**YOUR TASK**
Reproduce, character for character, the entries from their opening line through the line with "Give the outline of every instance of the laptop".

Data entries:
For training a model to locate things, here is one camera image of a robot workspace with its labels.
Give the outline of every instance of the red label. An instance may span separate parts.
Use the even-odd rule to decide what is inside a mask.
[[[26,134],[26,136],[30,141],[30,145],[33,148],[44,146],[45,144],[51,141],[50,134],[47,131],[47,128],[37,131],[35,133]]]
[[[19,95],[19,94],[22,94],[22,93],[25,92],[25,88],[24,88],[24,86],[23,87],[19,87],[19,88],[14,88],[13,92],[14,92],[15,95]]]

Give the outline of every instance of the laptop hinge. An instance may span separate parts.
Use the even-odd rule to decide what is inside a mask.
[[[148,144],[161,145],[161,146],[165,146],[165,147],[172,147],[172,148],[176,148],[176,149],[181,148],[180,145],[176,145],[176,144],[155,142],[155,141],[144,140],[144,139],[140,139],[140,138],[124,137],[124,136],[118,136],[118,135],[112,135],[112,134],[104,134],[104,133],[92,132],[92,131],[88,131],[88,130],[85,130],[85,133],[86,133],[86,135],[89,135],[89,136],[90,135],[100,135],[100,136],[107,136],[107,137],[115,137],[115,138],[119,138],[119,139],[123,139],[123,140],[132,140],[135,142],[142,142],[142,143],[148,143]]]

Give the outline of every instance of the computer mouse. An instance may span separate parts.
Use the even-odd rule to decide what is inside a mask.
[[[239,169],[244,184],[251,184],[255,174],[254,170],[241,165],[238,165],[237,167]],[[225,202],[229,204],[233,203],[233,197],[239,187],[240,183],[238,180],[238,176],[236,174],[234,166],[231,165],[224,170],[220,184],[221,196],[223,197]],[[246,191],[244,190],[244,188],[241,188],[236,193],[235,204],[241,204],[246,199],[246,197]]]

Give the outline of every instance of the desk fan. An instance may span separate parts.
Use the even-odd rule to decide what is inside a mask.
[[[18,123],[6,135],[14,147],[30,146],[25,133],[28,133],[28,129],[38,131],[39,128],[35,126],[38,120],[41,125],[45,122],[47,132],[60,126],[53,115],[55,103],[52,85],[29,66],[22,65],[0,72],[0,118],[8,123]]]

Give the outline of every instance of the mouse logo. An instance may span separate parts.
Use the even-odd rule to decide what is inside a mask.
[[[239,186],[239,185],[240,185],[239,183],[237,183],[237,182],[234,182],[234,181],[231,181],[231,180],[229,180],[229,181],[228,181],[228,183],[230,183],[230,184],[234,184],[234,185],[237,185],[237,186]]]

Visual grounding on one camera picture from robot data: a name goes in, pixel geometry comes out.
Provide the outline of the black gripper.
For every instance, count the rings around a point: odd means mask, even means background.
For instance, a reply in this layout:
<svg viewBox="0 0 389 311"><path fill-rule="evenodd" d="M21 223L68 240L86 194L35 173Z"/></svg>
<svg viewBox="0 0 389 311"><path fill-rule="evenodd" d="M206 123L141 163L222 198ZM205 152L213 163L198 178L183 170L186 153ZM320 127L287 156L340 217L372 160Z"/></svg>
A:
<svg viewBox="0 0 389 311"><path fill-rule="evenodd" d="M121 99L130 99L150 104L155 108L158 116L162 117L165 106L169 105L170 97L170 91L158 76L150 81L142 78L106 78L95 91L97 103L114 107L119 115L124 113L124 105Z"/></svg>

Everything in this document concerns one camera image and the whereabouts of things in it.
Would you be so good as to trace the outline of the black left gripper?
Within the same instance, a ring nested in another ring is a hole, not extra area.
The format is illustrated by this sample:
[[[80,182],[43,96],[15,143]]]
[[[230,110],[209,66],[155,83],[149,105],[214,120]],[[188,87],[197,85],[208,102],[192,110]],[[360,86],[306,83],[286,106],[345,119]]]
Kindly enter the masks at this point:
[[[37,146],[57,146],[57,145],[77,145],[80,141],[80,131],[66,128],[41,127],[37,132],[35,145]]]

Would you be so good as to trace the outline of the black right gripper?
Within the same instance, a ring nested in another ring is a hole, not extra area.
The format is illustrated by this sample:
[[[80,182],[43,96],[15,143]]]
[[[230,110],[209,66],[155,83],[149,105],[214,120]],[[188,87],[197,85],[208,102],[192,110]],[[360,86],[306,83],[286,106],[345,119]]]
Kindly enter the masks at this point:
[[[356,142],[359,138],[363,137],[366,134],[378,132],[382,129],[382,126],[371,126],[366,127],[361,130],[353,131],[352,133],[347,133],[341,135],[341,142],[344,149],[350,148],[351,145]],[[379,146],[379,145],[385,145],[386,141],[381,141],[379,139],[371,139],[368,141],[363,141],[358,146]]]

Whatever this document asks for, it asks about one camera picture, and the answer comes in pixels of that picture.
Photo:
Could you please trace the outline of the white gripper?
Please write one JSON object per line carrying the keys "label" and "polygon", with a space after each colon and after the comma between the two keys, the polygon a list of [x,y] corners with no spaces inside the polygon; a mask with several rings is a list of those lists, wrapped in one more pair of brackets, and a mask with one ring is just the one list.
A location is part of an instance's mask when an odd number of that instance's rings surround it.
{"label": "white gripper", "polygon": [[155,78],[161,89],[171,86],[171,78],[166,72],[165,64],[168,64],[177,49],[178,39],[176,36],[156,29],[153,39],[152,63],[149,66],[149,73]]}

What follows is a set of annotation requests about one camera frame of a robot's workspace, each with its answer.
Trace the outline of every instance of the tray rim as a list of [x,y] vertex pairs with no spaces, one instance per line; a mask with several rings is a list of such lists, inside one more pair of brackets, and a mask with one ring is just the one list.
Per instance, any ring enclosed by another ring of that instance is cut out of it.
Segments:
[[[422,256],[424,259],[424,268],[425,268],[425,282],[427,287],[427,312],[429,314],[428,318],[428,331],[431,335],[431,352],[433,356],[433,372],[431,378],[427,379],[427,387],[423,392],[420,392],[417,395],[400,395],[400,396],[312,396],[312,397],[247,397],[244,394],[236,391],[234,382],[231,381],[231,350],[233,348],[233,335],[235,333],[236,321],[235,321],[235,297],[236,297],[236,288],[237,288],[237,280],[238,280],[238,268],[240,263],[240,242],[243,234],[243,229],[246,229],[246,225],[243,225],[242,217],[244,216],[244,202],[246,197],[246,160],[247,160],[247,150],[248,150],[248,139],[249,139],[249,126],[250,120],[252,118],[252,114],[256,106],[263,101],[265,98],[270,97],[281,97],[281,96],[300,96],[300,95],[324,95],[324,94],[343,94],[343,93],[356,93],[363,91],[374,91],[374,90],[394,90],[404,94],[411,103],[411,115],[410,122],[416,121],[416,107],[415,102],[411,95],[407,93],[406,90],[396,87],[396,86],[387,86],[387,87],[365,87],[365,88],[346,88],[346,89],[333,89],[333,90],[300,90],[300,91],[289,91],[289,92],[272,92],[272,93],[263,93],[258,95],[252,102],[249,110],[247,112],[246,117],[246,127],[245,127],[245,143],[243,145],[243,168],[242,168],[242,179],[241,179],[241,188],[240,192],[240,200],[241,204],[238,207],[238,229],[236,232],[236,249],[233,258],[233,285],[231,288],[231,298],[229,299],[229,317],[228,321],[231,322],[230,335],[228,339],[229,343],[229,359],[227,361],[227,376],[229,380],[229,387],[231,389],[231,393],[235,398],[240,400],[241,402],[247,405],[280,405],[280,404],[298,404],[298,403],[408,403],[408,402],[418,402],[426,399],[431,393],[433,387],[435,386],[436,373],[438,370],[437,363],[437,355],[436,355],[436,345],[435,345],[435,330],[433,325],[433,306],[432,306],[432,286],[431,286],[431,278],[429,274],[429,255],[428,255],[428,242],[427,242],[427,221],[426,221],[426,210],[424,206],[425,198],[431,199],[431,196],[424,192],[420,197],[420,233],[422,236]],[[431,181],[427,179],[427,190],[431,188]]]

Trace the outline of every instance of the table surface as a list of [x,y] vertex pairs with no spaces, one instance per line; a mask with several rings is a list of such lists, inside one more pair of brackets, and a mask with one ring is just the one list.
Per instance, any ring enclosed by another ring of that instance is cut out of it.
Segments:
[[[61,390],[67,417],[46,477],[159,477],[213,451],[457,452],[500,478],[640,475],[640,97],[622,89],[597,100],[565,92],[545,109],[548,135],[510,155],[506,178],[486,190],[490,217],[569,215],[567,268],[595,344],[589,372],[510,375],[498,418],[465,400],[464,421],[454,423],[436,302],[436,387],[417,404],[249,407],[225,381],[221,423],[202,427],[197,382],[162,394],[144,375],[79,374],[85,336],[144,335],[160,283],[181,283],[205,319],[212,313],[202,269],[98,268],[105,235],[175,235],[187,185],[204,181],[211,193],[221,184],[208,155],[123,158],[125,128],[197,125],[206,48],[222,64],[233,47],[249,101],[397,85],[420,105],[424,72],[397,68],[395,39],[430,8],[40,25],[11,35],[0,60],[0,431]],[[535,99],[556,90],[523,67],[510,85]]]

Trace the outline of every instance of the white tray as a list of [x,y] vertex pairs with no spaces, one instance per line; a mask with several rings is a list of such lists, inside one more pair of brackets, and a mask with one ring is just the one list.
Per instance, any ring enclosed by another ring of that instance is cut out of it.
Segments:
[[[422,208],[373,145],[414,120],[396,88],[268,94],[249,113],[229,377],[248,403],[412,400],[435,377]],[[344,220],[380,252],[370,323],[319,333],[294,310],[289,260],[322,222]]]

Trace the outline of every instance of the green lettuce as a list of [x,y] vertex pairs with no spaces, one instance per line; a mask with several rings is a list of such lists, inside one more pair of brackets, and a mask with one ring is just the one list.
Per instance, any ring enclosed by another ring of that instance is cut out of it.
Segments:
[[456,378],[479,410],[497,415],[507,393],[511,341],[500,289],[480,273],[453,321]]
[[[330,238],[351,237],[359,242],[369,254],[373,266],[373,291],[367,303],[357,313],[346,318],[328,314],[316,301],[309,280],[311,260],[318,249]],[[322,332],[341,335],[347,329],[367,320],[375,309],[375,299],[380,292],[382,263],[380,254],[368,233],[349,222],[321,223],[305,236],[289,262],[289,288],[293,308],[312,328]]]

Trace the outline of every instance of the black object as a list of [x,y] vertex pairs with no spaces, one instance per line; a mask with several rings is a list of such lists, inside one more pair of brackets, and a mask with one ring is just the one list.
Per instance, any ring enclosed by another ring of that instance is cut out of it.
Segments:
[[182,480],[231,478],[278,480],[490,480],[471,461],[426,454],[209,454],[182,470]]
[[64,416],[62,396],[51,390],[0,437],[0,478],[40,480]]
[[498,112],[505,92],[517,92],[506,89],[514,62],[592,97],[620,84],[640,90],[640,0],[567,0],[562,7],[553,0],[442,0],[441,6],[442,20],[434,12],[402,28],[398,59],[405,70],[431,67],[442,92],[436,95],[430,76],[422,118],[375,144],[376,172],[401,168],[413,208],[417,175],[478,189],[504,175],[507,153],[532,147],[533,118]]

**FINAL ANSWER**
For training a model to locate things, here is one camera image of a robot workspace with its labels.
Give the outline of every instance of the red label. An instance may span separate parts.
Use the even-odd rule to decide what is inside a mask.
[[[26,134],[26,136],[30,141],[30,145],[33,148],[44,146],[45,144],[51,141],[50,134],[47,131],[47,128],[37,131],[35,133]]]
[[[19,95],[19,94],[22,94],[22,93],[25,92],[25,88],[24,88],[24,86],[23,87],[19,87],[19,88],[14,88],[13,92],[14,92],[15,95]]]

Give the outline of every instance of the laptop hinge. An instance may span separate parts.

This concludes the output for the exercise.